=== Section Start ===

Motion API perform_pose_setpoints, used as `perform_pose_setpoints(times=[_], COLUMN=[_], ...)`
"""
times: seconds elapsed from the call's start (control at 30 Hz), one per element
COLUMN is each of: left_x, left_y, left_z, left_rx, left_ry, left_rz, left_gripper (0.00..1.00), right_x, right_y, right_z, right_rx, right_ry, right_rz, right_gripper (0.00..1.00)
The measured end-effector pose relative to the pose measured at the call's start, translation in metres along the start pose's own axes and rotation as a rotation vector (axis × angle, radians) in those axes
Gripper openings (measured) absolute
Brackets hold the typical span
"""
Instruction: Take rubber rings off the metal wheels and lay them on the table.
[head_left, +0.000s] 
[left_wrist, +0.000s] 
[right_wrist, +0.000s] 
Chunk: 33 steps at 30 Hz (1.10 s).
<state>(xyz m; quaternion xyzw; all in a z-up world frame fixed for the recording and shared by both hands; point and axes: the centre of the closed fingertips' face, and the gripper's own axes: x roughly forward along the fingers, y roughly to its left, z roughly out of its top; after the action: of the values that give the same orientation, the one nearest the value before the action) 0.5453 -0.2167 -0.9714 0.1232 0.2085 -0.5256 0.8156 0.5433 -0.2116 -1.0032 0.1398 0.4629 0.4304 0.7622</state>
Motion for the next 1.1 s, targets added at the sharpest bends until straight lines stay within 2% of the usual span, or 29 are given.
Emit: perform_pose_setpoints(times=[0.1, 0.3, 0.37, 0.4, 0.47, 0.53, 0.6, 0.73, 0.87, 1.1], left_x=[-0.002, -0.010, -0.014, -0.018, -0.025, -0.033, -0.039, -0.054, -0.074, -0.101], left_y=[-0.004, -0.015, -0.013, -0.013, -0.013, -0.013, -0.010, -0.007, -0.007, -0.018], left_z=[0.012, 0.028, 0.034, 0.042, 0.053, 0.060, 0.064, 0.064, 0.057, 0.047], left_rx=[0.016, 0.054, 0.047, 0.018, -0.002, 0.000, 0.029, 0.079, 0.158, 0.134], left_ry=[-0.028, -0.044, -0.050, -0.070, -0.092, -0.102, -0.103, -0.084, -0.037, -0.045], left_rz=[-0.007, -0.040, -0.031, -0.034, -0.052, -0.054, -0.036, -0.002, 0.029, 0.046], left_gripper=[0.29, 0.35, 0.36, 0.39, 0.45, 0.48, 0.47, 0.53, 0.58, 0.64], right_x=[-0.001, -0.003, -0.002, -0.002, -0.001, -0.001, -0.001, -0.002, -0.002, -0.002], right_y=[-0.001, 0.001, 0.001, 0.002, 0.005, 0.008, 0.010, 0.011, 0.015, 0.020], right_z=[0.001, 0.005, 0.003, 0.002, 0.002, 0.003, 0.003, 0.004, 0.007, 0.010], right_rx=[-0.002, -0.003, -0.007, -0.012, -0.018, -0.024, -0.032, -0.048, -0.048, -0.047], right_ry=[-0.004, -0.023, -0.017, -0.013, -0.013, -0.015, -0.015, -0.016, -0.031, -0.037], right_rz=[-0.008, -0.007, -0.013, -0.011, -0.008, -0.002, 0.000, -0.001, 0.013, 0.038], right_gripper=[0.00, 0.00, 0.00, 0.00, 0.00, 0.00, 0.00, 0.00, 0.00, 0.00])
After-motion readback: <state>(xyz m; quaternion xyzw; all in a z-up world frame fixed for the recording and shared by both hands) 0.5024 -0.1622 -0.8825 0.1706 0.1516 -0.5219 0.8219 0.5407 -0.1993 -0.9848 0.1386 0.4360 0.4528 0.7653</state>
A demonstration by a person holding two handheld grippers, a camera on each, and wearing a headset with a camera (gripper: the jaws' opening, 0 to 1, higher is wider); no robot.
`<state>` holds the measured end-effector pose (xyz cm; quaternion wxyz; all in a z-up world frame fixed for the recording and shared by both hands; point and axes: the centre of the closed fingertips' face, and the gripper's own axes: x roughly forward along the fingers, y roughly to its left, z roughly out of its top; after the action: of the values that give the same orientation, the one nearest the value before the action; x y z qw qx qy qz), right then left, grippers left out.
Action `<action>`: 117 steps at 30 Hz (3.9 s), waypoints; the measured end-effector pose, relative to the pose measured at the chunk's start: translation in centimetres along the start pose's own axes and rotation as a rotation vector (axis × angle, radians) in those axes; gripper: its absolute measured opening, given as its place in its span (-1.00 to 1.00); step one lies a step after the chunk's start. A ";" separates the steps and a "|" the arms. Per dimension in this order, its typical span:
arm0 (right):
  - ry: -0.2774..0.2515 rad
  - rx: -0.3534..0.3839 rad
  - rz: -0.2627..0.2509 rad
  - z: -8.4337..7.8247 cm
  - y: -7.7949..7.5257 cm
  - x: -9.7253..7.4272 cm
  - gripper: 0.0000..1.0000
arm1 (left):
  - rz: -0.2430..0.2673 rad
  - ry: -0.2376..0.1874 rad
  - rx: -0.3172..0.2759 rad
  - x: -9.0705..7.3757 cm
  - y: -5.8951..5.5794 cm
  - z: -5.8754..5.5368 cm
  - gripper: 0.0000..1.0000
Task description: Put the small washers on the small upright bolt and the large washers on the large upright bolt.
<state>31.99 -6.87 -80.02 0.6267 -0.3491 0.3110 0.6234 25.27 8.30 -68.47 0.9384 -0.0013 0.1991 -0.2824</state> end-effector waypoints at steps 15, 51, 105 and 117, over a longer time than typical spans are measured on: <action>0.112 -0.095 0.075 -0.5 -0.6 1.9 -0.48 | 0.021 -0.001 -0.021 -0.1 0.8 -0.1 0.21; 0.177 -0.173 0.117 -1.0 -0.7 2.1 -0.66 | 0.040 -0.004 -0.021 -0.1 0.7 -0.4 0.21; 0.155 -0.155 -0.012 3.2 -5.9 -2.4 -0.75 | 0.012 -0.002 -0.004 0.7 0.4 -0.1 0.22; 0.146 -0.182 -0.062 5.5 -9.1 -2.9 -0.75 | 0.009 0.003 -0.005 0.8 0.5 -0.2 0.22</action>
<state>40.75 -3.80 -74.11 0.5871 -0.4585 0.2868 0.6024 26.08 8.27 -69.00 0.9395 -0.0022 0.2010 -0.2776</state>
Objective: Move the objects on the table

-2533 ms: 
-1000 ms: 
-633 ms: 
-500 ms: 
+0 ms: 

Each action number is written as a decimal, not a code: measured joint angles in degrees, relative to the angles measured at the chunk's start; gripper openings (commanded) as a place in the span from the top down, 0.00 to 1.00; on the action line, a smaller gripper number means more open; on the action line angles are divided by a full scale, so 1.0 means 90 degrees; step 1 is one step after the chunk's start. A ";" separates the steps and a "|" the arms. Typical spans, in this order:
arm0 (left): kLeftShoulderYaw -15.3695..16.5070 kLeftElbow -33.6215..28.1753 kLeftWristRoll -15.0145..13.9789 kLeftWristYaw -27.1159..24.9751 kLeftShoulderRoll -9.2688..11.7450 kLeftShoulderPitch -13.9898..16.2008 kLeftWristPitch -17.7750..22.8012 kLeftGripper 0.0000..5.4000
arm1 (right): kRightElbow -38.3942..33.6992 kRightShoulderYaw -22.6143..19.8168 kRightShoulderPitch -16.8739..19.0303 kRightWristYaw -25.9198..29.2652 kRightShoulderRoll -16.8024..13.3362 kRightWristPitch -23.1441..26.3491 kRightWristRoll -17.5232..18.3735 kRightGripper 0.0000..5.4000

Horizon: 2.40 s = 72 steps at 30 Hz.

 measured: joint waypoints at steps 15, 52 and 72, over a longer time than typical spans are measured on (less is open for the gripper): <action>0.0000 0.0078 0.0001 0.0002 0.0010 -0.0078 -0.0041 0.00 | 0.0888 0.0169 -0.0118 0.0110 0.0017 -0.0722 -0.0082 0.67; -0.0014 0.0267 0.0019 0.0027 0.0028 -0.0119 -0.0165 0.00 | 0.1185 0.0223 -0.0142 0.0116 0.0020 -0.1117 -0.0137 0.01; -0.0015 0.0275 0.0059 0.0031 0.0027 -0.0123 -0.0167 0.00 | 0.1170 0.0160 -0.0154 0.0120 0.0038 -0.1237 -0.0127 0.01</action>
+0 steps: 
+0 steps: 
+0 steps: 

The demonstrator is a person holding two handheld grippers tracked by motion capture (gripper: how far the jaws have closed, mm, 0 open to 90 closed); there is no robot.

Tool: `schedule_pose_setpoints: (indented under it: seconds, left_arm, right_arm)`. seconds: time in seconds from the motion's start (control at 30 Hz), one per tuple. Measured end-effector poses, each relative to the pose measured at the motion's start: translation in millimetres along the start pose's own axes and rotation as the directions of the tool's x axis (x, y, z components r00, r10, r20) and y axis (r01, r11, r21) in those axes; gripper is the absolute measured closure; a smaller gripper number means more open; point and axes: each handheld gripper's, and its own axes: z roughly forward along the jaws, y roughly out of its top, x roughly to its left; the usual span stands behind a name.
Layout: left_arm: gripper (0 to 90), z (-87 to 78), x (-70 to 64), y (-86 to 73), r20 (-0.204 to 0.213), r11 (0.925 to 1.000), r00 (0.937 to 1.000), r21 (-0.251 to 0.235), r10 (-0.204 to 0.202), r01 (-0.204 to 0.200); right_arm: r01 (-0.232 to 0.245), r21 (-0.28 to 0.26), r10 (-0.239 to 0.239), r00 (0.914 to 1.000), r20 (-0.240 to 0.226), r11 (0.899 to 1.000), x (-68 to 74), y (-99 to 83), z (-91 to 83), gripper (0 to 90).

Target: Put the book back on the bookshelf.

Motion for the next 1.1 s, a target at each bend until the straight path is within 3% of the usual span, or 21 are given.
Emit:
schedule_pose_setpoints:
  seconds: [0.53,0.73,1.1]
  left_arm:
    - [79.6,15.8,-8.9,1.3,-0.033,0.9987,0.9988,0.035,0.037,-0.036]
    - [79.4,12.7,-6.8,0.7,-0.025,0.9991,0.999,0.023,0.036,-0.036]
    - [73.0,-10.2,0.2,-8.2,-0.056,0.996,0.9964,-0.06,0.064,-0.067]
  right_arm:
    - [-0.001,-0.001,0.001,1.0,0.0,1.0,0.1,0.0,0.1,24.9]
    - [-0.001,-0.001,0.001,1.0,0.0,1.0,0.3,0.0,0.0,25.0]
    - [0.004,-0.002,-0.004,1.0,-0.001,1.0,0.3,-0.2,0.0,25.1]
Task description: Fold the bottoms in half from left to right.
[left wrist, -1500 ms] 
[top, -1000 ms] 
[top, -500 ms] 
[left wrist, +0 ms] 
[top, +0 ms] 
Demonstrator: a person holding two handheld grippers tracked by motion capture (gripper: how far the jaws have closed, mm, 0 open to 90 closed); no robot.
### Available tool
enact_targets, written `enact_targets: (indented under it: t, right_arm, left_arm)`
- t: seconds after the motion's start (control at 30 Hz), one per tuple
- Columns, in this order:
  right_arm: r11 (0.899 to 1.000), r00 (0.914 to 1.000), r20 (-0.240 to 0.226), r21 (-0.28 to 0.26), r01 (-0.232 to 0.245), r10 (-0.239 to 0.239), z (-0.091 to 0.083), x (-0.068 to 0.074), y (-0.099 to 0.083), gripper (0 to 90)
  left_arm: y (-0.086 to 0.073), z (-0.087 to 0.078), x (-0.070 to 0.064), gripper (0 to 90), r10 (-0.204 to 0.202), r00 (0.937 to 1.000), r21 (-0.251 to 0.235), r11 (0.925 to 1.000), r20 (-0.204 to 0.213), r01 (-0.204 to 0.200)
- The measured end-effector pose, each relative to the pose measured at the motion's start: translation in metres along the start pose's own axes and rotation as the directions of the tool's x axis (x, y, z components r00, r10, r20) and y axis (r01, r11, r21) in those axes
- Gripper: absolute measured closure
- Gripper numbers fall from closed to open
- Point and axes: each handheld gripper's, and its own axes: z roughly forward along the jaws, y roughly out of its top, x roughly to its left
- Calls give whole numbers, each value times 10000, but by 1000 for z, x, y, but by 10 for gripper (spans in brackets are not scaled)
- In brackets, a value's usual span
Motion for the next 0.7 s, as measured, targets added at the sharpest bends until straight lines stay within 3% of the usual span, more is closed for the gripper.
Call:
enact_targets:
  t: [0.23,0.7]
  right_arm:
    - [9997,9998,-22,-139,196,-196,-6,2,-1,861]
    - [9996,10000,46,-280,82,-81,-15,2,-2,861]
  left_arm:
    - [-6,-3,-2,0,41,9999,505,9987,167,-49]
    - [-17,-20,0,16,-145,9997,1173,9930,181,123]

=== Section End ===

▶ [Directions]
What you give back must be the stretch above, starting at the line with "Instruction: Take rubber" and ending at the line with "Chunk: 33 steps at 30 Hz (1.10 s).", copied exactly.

▶ [Response box]
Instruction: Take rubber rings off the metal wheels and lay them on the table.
[head_left, +0.000s] 
[left_wrist, +0.000s] 
[right_wrist, +0.000s] 
Chunk: 33 steps at 30 Hz (1.10 s).

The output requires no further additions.